В случае Прианки ход событий несколько отклонился от изначального плана — жених нашелся сам собой, им оказался упомянутый выше голландец Нильс. Девушка стоически выдержала возникшие в связи с этим осложнения, сначала со стороны своей оскорбленной в лучших чувствах подруги Шели, затем с родителями. Последние потребовали, чтобы влюбленные расстались на полгода, проверили свои чувства, и лишь затем пообещали дать свое согласие на брак, если все пойдет хорошо. Благо драма разыгралась непосредственно перед окончанием университета, и Прианка, спокойно получив диплом, вернулась домой в Индию, чтобы там дождаться возлюбленного. Закрыв свой небольшой бизнес в Москве, Нильс съездил через положенный срок за Прианкой в Индию, где была сыграна свадьба, после которой счастливая пара обосновалась в Голландии и вскоре обзавелась двумя очаровательными детьми — сыном и дочерью.

***
Во время прогулок на детскую площадку Вероника предпочитала идти одной и той же дорогой туда и обратно, а не обходить обширные Новодевичьи пруды вокруг. Ей было приятно шагать по живописному мостику между прудами и рядом с белоснежной крепостной стеной с краснокирпичными башнями, граничившими, правда, с гораздо менее эстетичной кирпичной изгородью главного кладбища страны.

При виде этой красной стены Вере время от времени приходило в голову, что все-таки нужно как-нибудь выбраться на экскурсию по национальному пантеону, раз уж она поселилась недалеко от него. Тем более что в ее распоряжении находился эксклюзивный по советским временам путеводитель по этой малодоступной в те годы территории, доставшийся ей от отца. Однако такое серьезное мероприятие требовало специального времени за рамками прогулок с ребенком, поэтому осуществить его было крайне затруднительно. Таким образом, никаких личных воспоминаний или впечатлений, связанных с Новодевичьим кладбищем, у Веры не было, если не считать широко известную легенду о несколько раз раскопанной могиле Хрущева. Кроме того, отец, совершенно не склонный концентрировать внимание на печальных сторонах жизни, тем не менее делился с дочерью впечатлениями от собственных посещений Новодевичьего некрополя, но чьи захоронения он упоминал, Вероника не запомнила.

***
Хотя прогулки к Новодевичьим прудам всегда начинались для Вероники с воспоминаний детства, то есть о дне, когда они с Кристиной посмотрели «Танцор Диско», дальнейший путь от площадки у входа в Монастырь, по дороге вдоль прудов и весь обратный путь домой у нее перед глазами стоял образ отца. Она его видела таким, каким он был во время их совместных прогулок на детскую площадку с ее маленькими еще в то время детьми, то есть веселым, жизнерадостным, добродушным и совершенно здоровым.

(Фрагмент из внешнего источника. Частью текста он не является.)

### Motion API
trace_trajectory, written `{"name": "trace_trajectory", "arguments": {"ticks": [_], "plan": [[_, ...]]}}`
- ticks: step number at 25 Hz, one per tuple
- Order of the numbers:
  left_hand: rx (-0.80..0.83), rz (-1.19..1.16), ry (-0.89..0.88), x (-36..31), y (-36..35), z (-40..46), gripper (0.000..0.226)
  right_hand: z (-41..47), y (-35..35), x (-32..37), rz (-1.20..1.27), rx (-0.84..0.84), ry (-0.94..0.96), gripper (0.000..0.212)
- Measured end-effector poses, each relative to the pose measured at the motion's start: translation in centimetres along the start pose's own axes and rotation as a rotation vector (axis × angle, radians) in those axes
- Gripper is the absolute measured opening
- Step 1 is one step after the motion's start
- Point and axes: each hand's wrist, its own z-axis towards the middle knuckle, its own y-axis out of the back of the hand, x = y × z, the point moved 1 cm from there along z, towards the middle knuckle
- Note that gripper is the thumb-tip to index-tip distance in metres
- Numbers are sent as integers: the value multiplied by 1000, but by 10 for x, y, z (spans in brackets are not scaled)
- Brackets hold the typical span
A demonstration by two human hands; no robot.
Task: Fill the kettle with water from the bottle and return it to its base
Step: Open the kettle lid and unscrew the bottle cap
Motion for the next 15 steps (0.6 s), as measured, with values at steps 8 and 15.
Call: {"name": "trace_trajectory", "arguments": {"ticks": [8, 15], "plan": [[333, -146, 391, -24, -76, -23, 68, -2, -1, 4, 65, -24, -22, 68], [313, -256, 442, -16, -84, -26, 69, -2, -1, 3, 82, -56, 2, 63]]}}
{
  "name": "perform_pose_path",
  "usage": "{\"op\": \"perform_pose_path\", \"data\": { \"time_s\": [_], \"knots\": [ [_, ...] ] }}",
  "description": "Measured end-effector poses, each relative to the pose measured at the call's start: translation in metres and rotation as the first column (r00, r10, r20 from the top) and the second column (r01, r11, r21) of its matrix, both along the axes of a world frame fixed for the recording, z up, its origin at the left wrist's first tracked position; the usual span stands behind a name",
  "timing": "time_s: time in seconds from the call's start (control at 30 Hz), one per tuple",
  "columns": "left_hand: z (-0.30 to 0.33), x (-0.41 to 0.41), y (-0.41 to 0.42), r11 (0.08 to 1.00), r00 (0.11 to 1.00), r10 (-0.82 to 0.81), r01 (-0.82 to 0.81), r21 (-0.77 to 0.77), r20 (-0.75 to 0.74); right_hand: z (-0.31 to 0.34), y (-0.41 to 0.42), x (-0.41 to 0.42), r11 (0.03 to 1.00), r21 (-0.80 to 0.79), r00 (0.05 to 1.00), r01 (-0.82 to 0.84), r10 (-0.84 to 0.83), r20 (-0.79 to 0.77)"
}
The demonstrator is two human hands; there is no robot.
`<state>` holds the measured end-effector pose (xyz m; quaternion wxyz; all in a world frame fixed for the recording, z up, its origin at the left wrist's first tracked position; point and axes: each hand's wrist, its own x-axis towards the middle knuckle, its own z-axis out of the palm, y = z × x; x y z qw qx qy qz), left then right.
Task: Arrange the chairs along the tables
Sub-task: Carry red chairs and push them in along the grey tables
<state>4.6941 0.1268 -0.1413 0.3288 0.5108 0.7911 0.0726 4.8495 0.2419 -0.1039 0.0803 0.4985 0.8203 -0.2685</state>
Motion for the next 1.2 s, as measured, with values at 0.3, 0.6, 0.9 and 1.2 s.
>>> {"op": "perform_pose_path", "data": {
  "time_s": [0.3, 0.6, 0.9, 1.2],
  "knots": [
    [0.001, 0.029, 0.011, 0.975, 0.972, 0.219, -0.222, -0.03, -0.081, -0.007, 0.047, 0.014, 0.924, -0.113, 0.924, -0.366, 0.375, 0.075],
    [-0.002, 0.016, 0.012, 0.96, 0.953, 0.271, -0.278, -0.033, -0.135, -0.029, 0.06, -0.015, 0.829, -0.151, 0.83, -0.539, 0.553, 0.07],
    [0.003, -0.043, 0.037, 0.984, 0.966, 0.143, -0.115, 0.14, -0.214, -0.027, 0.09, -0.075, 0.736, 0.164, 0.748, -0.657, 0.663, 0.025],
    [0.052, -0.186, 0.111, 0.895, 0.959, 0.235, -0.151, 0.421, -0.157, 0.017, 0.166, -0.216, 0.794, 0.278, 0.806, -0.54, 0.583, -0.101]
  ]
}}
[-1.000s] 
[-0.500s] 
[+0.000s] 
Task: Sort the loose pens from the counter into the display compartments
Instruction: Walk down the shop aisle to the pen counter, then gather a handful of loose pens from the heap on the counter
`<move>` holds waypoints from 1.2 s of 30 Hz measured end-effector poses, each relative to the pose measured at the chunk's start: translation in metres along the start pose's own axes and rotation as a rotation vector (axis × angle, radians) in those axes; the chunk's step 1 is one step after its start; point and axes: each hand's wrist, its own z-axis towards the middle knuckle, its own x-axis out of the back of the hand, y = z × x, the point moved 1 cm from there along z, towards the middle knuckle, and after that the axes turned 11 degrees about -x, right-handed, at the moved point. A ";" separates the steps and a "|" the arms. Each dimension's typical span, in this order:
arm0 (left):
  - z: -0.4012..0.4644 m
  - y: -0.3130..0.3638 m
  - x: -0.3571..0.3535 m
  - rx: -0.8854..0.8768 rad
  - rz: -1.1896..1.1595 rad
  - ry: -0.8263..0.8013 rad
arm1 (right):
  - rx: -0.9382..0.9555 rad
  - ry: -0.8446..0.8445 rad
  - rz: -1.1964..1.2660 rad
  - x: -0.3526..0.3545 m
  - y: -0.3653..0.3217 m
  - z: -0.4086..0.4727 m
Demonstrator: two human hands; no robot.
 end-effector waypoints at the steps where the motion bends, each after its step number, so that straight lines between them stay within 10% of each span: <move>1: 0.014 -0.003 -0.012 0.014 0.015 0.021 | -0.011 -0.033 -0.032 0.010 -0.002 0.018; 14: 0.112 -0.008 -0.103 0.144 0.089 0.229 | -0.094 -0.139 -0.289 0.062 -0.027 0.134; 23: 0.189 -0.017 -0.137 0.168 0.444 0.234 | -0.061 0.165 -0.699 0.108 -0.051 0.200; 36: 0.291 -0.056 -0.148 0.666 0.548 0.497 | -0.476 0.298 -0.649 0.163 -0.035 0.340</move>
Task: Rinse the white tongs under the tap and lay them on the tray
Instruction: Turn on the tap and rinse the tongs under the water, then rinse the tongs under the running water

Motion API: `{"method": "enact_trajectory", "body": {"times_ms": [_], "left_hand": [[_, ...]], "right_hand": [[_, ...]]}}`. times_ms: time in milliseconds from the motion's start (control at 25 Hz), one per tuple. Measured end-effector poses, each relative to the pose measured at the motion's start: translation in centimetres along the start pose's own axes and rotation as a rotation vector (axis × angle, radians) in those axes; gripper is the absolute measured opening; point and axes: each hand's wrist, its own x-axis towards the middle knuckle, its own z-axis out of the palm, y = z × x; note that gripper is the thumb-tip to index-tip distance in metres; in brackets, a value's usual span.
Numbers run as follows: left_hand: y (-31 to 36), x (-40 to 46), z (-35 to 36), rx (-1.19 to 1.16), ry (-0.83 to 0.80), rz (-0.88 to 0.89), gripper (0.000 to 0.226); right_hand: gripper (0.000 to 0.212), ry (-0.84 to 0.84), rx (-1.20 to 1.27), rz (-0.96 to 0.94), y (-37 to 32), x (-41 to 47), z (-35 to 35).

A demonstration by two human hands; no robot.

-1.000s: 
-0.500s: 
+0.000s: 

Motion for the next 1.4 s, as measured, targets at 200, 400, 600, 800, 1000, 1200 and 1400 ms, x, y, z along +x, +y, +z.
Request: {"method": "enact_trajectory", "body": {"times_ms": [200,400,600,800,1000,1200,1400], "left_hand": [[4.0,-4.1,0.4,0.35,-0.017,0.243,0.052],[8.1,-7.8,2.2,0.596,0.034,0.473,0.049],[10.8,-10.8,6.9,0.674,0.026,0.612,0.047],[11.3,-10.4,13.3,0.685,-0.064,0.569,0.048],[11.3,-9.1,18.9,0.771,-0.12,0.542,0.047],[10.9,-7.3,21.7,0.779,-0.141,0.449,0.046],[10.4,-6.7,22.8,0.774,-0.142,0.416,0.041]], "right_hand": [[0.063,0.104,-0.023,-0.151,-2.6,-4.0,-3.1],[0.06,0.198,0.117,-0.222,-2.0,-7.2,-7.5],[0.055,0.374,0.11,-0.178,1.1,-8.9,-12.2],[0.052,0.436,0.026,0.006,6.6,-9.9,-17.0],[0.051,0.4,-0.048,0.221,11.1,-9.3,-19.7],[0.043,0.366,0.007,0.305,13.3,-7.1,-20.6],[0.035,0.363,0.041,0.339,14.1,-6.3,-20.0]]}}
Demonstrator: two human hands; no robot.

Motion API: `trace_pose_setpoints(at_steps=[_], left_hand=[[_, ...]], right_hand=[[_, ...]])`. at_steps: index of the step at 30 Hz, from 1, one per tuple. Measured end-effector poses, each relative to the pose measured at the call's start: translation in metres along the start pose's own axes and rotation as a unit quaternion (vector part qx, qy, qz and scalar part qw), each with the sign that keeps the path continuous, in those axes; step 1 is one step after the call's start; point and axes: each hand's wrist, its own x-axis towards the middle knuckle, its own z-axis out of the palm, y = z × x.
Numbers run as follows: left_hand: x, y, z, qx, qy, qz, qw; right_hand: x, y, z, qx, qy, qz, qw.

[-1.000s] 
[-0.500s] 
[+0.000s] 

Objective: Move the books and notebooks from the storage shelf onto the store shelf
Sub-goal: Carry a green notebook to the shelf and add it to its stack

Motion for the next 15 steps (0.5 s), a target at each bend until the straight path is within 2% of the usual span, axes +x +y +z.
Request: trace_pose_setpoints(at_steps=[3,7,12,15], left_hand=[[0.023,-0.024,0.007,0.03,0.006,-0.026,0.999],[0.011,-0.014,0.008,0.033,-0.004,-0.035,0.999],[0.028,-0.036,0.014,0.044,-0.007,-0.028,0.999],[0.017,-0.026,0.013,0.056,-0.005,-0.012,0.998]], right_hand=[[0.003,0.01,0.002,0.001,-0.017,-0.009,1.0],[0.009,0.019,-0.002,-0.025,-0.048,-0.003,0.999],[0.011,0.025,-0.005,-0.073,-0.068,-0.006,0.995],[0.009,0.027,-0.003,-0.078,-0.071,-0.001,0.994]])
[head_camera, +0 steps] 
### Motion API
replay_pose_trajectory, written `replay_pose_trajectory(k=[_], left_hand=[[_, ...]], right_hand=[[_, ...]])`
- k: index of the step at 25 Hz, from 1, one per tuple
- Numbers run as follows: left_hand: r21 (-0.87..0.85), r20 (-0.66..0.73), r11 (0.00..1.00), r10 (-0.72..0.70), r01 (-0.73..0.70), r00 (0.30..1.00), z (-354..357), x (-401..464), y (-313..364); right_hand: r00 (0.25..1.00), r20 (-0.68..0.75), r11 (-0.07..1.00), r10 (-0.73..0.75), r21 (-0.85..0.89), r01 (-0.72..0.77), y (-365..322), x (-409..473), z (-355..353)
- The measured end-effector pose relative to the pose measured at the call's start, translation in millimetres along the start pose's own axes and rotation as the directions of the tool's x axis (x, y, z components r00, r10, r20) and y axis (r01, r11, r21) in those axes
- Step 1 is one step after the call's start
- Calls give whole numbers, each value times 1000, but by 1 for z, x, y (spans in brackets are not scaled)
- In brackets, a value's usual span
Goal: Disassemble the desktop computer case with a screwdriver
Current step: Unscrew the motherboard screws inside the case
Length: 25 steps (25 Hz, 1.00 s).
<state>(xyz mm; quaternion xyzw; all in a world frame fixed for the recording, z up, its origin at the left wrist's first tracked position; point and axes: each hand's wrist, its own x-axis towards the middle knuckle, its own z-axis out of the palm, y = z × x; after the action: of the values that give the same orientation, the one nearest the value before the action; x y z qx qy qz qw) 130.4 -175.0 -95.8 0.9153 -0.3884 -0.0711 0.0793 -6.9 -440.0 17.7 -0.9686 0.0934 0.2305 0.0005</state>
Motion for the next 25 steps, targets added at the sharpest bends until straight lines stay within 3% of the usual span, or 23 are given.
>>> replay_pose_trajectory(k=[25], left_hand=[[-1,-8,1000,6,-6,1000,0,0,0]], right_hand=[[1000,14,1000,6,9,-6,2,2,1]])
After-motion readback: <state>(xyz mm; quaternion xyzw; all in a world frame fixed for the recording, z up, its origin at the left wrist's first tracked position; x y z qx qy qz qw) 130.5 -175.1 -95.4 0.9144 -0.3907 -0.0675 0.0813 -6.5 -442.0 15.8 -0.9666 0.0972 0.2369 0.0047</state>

Так, при виде скульптуры с уточками перед ее глазами всегда возникала сцена, когда он, смеясь, рассказывал о переполохе, случившемся на самом высшем уровне после пропажи утят, и о счастливом восстановлении состава семейства в финале истории. Однако самый мощный поток образов и воспоминаний проносился в тот момент, когда Вероника, приближаясь к Софьиной башне, оказывалась лицом к лицу с невероятным, грандиозным, феерическим зрелищем — сверкающими и переливающимися иллюминацией башнями Сити.